= Mae D. Huettig =

American economist

Mae Dena Huettig was an economist who wrote Economic Control of the Motion Picture Industry: A Study in Industrial Organization (1944), the first book to analyze Hollywood's system of oligopolistic control. She was born on July 18, 1911, in Michigan and died on February 8, 1996.

== Early life ==

Mae Dena Huettig was born Emma Dena Solomon, in Michigan, on July 18, 1911. Huettig moved from Michigan to Los Angeles as a child. She attended the University of California Los Angeles and graduated in 1931 at the age of nineteen. Huettig received a Bachelor of Arts in economics from UCLA and went on to pursue a graduate degree at the University of Pennsylvania's Wharton School from 1930 to 1932, where she studied industrial economics at the Industrial Research Unit under the supervision of Dr. Anne Bezanson.

== Career ==

During 1933–1939, Huettig worked for the Twentieth Century Fund. She then worked on the Motion Picture Research Project, funded by the Rockefeller Foundation.
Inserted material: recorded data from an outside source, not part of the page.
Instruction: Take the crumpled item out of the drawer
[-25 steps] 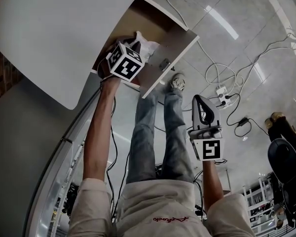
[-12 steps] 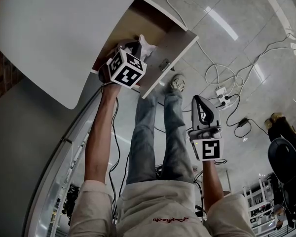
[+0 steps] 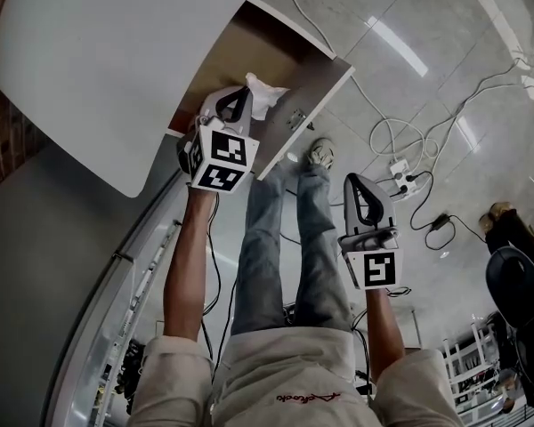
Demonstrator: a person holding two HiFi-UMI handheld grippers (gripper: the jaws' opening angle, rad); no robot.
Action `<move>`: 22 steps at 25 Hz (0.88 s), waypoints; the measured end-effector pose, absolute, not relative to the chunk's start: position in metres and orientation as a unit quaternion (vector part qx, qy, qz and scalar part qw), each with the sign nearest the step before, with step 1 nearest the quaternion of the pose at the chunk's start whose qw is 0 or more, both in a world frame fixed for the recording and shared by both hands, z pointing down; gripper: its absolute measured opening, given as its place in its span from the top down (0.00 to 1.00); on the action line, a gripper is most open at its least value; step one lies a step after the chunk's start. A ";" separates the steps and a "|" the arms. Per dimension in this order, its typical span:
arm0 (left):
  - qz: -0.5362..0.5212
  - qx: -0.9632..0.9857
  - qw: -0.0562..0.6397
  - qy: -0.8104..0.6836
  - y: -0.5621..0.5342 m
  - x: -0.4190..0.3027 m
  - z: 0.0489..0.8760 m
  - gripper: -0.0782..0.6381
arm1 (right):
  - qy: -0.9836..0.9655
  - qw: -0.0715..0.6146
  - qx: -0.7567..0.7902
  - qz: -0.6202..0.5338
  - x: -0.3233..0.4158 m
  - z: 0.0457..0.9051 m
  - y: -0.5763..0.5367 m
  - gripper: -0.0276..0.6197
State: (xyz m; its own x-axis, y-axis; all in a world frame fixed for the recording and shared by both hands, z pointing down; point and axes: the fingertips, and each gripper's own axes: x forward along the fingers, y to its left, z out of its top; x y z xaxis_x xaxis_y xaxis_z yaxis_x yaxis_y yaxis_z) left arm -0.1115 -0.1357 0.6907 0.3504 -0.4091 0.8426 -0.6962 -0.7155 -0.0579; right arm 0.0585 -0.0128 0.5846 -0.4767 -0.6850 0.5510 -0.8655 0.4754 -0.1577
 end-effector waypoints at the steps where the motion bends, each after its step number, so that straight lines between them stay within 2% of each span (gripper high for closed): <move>1: 0.439 0.811 0.159 -0.353 -0.135 -0.111 0.683 0.88 | -0.831 0.212 0.467 0.215 0.058 0.584 -0.012 0.94; 9: 0.312 0.818 0.195 -0.442 -0.114 -0.126 0.638 0.88 | -0.836 0.205 0.465 0.208 0.048 0.584 -0.008 0.94; 22: 0.211 0.814 0.246 -0.482 -0.039 -0.145 0.597 0.88 | -0.842 0.199 0.461 0.200 0.032 0.577 -0.006 0.94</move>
State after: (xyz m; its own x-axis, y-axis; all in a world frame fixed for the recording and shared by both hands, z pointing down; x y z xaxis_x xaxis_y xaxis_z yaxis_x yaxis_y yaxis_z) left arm -0.1447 -0.0392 0.5967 0.4462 -0.6810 0.5806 -0.8886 -0.4142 0.1971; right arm 0.0315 -0.0062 0.5768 -0.4963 -0.6963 0.5185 -0.8551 0.4951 -0.1537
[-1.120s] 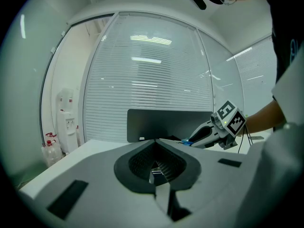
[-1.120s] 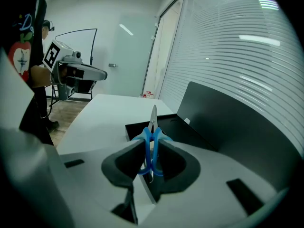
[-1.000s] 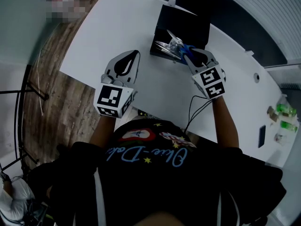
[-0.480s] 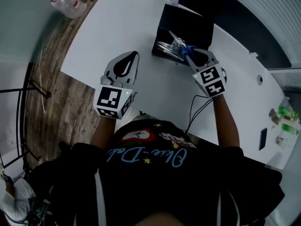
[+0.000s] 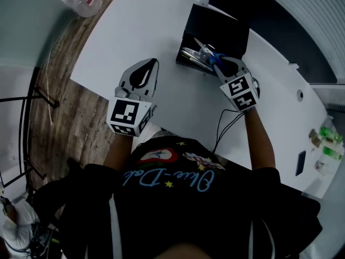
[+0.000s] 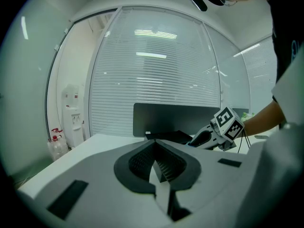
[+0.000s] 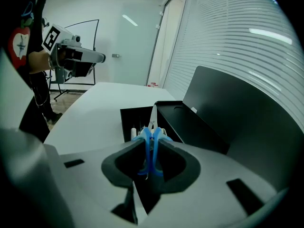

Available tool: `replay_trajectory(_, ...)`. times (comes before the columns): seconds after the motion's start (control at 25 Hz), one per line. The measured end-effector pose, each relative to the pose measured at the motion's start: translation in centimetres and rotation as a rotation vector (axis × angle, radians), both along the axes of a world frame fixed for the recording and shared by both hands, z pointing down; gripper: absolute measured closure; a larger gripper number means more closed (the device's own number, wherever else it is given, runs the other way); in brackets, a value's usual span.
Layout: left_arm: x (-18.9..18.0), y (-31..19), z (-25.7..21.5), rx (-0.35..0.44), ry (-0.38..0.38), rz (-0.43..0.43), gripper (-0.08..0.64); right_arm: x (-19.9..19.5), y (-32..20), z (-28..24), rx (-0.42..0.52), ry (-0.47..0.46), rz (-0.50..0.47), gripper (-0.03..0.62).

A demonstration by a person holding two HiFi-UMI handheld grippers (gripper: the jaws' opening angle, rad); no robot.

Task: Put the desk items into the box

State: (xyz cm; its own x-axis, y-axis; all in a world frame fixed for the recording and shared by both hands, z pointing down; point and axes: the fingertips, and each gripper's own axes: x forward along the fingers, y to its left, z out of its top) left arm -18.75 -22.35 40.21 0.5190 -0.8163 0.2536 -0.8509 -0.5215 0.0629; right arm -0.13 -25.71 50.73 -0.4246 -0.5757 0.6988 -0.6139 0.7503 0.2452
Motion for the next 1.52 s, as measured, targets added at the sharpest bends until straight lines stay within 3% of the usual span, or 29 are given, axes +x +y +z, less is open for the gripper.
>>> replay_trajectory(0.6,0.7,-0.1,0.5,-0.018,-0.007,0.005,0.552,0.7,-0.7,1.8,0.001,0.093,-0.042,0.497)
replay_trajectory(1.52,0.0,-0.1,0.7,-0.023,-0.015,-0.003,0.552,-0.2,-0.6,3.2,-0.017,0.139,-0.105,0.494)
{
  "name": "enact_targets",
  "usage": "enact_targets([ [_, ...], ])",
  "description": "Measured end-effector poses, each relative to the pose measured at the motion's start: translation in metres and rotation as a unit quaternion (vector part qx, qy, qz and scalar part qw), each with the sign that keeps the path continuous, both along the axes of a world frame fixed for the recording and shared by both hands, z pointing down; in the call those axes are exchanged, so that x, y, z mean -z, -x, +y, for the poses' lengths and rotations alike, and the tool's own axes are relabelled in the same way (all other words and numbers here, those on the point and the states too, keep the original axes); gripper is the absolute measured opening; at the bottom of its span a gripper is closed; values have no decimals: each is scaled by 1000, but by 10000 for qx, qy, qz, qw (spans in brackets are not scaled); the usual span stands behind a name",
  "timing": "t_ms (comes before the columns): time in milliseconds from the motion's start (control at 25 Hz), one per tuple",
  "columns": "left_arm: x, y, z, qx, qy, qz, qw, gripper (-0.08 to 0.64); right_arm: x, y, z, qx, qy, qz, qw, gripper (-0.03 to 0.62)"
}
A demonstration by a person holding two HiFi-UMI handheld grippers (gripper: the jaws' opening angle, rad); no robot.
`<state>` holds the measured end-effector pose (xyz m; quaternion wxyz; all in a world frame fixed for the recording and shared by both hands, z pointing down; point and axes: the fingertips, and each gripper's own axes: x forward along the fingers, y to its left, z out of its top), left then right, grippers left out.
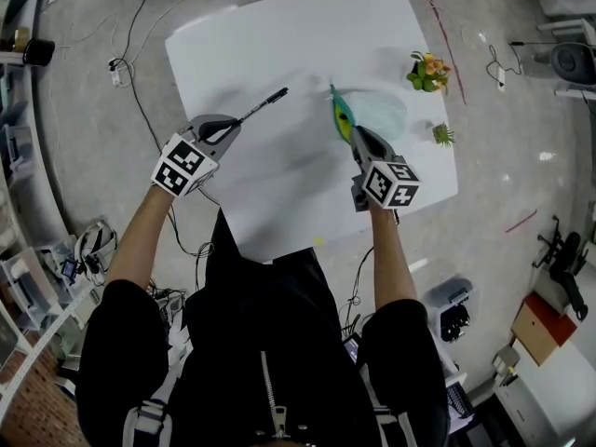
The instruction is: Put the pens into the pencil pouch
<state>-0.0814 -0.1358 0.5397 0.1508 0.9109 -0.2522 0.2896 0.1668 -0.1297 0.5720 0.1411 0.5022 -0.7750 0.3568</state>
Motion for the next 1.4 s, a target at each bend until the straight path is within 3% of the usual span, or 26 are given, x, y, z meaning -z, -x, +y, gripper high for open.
enact_targets([
  [320, 9, -31, 4, -496, 270, 345, 9978, 46, 2, 0, -3, -49, -20, -23, 10000, 46],
  [840, -10, -79, 17, -1206, 643, 312, 9901, 46, 4, -1, -6, -64, -12, -77, 9999, 46],
  [1400, -38, -127, 18, -1675, 1021, 159, 9804, 46, 3, -4, -4, -49, -17, -81, 10000, 46],
])
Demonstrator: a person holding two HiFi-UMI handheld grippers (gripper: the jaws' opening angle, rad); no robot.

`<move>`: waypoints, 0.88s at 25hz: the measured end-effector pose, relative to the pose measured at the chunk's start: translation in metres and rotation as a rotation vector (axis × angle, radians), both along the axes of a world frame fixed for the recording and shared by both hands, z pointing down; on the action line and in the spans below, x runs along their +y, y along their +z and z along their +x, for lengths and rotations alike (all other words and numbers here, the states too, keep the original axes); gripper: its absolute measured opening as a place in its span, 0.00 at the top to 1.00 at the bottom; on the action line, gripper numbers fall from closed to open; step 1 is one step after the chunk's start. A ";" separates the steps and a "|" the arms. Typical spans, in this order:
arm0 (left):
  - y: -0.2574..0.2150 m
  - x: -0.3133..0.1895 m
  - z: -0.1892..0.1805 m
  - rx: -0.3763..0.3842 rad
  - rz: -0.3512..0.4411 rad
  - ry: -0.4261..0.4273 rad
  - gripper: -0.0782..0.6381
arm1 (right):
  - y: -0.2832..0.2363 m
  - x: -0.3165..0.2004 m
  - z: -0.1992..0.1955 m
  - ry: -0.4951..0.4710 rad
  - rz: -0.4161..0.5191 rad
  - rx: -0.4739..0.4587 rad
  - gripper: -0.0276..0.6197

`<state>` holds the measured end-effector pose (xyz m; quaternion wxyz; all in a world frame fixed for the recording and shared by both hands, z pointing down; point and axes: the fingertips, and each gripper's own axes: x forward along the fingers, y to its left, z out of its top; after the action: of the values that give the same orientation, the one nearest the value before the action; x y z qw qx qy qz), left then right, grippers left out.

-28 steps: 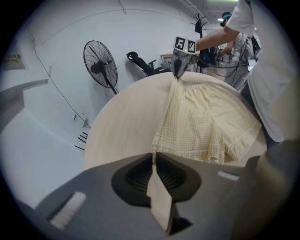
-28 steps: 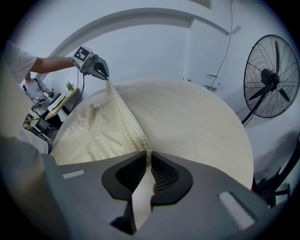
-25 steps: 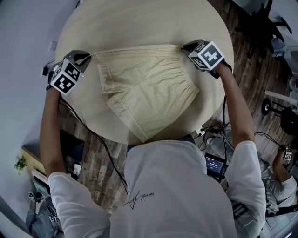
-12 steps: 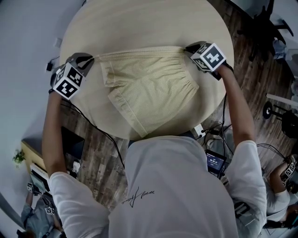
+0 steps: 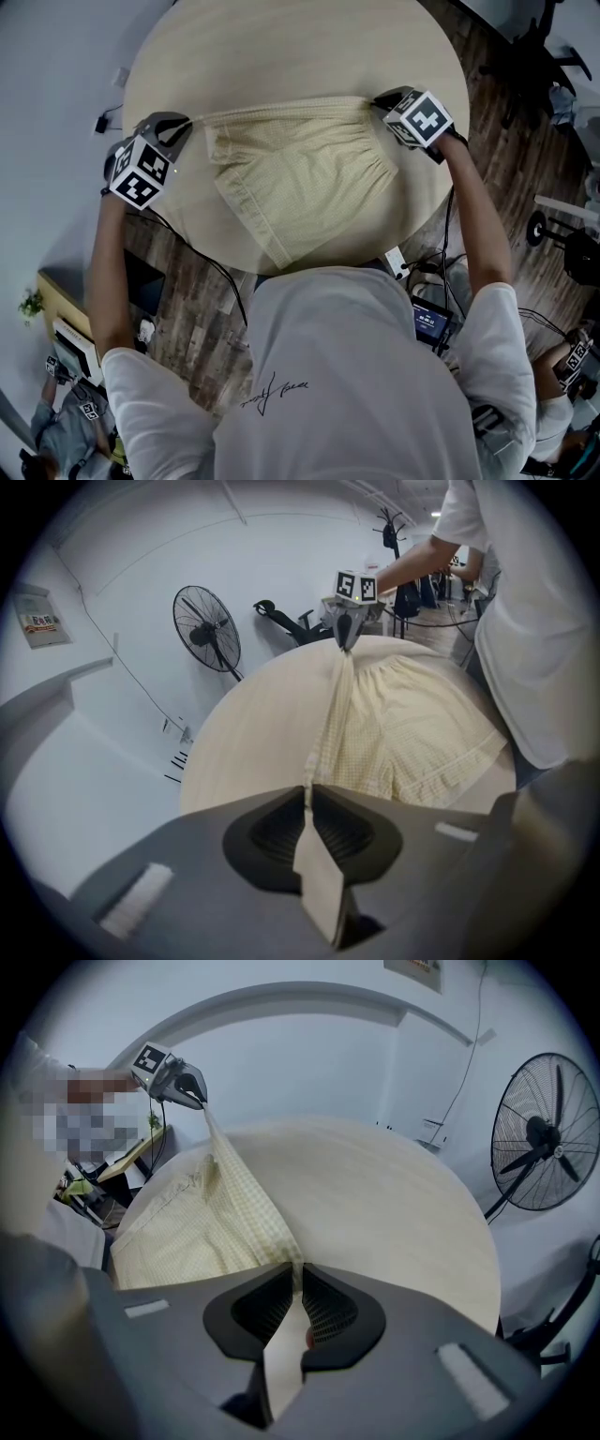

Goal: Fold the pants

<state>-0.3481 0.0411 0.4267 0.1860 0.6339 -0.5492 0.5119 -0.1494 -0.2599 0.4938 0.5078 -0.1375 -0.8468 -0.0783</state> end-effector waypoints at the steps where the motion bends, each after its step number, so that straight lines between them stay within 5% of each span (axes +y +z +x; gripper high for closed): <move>1: -0.001 0.002 0.003 0.001 0.003 -0.003 0.77 | 0.000 0.000 0.001 -0.001 0.003 0.000 0.91; 22: -0.004 0.034 0.093 0.040 0.076 -0.100 0.77 | 0.012 0.003 0.022 -0.041 0.055 0.008 0.91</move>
<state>-0.2553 0.0747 0.4228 0.1978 0.6225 -0.5953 0.4679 -0.1270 -0.2567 0.5054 0.5130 -0.1412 -0.8393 -0.1115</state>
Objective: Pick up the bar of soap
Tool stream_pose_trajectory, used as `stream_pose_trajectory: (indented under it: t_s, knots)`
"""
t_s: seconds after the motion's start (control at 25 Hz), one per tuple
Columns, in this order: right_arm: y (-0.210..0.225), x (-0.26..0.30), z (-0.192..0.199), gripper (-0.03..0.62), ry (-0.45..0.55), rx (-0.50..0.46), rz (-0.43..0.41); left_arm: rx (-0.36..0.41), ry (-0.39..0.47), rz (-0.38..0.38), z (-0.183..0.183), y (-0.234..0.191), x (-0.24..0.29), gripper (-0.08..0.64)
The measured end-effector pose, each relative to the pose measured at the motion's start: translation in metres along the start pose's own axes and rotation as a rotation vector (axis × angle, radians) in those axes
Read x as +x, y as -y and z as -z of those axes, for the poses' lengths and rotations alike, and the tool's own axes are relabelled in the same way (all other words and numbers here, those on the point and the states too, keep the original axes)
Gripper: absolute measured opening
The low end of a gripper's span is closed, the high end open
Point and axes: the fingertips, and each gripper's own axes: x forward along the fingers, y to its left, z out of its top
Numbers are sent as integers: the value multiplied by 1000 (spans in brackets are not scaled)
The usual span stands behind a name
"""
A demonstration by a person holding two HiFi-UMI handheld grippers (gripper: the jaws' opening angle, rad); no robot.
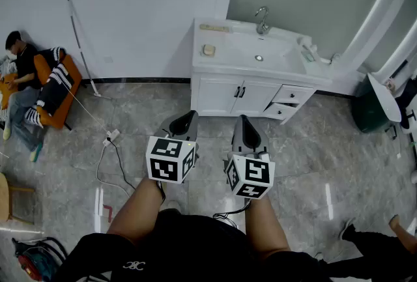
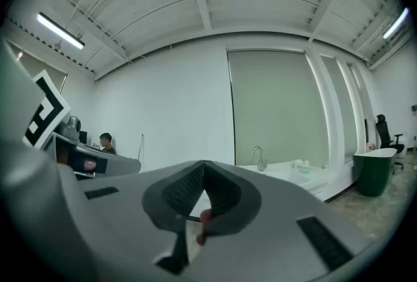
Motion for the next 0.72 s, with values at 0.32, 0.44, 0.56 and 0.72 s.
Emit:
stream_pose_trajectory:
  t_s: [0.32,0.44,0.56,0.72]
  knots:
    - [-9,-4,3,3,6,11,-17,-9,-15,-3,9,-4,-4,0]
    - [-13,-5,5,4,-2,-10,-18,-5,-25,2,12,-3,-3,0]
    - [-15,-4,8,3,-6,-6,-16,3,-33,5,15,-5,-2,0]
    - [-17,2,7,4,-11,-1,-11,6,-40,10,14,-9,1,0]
Her work in Hollywood influenced her decision to write a dissertation on the history and industrial development of the American motion picture business.

In 1941, she completed her dissertation. Her research was used to analyze the industrial relationships that regulated the film industry and as part of the Paramount Case provided data for litigation that forced studios to divest themselves of theater chains.

After graduation, Huettig worked as president of Diamonds Production, Inc. located in New York City before returning to Southern California. According to her daughter, filmmaker Joan Churchill, Huettig "was an activist who was named by the Senate McClellan committee as one of the 10 most subversive people in the country. She was considered a Commie and was harassed by HUAC. We had to move to Ojai, a valley directly east of Santa Barbara, when I was 11. We basically got run out of town." After the Watts uprising in 1965, Huettig became involved in political activism, focusing on police violence and voting abuses, researching and providing information to train young people to recognize and report discriminatory behavior by the police or other public agencies. Huettig also worked on campaigns to desegregate Pasadena Public Schools and to disband the LAPD's Public Disorder and Intelligence Division.

== Personal life ==
In 1944, she returned to Southern California, where she divorced Lester Huettig. With her second husband, Robert Churchill, founder of Churchill Films (which produced educational films), she had two children, Joan and Jim.